Vinyasa style yoga: are there that many differences?
What is Vinyasa?
The term vinyasa refers to the alignment of movement and breath, a method which turns static asanas into a dynamic flow. The length of one inhale or one exhale dictates the length of time spent transitioning between asanas. Asanas are then held for a predefined number of breaths. In effect, attention is placed on the breath and the journey between the asanas rather than solely on achieving perfect body alignment in an asana.
Here we are going to tell you about different yoga styles based on vinyasa sequences. Each of these styles focuses on some specific aspect of yoga philosophy and practice.
Vinyasa Flow – energy
The term vinyasa also refers to a specific series of movements that are frequently done between each asana (and sometimes also between each side – left and right – of each asana) in a series. This viṅyasa ‘flow’ is a variant of Sūrya namaskāra, the Sun Salutations, and it is used in other styles of yoga. An example of a standard vinyāsa is from a seated position, a ‘jump-back’, low plank, upward-facing dog, downward-facing dog, ending with a ‘jump-through’, directly into the next asana. The instructor creates their own sequence and might bring in pilates, ballet or other yoga disciplines in the class such as iyengar or bikram postures.
Anusara yoga – philosophical and heart-opening
Anusara classes are usually lighthearted, positive, and fun. They are not easy, however, as they include vinyasa flow and a lot of alignment work. The principle aspects that define Anusara are: a philosophy, derived from Tantra, that teaches that all beings are inherently good; a vinyasa-style practice that emphasizes heart-opening and the application of the Universal Principals of Alignment, Friend’s system for explaining the correct positioning for each yoga pose; an intention to bring the lessons learned in yoga class into daily life.
Hot Yoga – sweating out the toxins
Hot yoga either is a flowing, vinyasa style of practice in which the teacher instructs a series of linked poses or it is sequence based hot yoga hatha class. As you can imagine, a vigorous yoga session at high temperature promotes profuse sweating and makes the body very warm. The postures are practised in a studio temperature of 40°C. This creates a more cardiovascular workout with a strong focus on breathing, alignment, flexibility and strength.

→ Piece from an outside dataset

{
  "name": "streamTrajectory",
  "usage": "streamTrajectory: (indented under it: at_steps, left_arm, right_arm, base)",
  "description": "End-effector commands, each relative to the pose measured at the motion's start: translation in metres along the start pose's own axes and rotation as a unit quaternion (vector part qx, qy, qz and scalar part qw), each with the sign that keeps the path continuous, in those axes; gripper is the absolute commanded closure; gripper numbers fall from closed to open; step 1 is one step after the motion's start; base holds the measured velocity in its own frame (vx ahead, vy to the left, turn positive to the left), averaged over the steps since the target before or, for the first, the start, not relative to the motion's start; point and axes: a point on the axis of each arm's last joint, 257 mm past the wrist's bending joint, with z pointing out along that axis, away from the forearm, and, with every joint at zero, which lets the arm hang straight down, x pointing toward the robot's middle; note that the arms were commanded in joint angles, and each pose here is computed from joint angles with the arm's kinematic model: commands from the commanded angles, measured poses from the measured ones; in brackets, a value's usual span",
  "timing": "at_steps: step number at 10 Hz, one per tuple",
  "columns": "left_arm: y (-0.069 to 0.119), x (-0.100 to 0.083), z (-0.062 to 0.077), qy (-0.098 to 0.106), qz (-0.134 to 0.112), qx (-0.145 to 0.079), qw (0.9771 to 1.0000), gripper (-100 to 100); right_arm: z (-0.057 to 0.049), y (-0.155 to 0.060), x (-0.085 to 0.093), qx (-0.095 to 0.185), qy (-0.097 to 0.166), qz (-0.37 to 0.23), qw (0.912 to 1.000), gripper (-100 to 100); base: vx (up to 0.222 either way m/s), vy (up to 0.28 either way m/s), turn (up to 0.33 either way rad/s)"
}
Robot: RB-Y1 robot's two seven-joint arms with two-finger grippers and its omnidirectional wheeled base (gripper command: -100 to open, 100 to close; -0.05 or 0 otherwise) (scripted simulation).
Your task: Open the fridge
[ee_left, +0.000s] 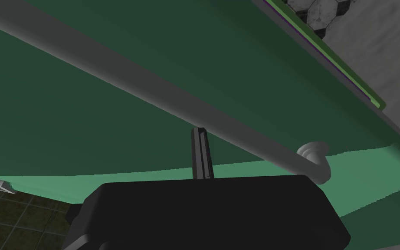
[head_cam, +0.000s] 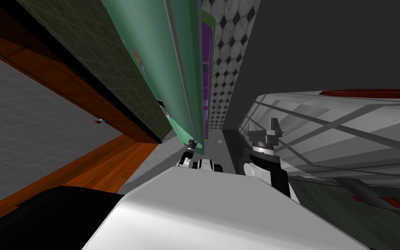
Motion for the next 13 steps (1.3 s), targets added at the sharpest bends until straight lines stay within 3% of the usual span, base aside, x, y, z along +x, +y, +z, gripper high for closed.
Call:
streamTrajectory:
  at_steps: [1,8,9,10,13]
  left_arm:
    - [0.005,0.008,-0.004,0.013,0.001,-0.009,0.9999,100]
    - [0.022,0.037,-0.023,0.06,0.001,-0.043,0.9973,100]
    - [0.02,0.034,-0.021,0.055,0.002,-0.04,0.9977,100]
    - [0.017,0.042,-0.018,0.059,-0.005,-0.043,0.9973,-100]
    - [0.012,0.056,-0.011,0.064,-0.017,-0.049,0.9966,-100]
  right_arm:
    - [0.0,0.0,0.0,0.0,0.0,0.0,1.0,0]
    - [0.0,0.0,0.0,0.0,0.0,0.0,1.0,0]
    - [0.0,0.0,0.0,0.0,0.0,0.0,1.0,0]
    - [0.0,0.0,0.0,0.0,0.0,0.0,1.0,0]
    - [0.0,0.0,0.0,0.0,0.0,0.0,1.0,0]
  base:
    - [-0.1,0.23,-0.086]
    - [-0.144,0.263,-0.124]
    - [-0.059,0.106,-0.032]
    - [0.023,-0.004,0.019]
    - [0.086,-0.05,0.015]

Forrest yoga – healing wounds
It is an intensely physical vinyasa-style practice that aims to heal psychic wounds. Forrest incorporates elements of Native American healing, encouraging students to go deep within and to use their yoga practice as therapy. Forrest Yoga pays special attention to abdominal work and breathing. Vigorous sequences of poses are intended to build heat in order to sweat out toxins and release emotions stored in the body.
Jivamukti – theme classes
Jivamukti means “liberation while living.” Jivamukti is a vinyasa style practice and classes can be quite physically intense. Each class has a theme, which is explored through yoga scripture, chanting, meditation, asana, pranayama, and music. These are spiritual teachings, placing special emphasis on how to apply yogic philosophy to daily life.
Ashatanga Yoga – mental focus
Ashtanga is a very specific style of yoga. All Ashtanga classes follow a set sequence of poses that begin with an opening sequence, transition to one of six series of poses that vary with difficulty, continues to a back-bending sequence, and end with a finishing sequence and savasana. The Ashtanga method stresses daily vinyasa flow practice using ujjayi breathing, mula bandha, uddiyana bandha, and drishti. There are six different Ashtanga series, through which a student progresses at his or her own pace.
Rocket yoga – speed
Rocket Yoga is a dynamic and fast-paced flow of yoga. Classes are guided with Sanskrit names of the asanas, following through 142 poses in 75 minutes. The structure maintains that of Ashtanga Vinyasa, consisting of a warming up (Suryanamaskara A + B), after which 66 poses continue in the standing poses, seated poses and ending with the traditional closing series.
Power Yoga – intensive workout
Power yoga is used to describe a vigorous, vinyasa-style yoga. It originally closely resembled ashtanga and was an attempt to make ashtanga yoga more accessible to Western students. It differs, however, in that it is not a set series of poses, but rather allows the instructors freedom to teach what they want.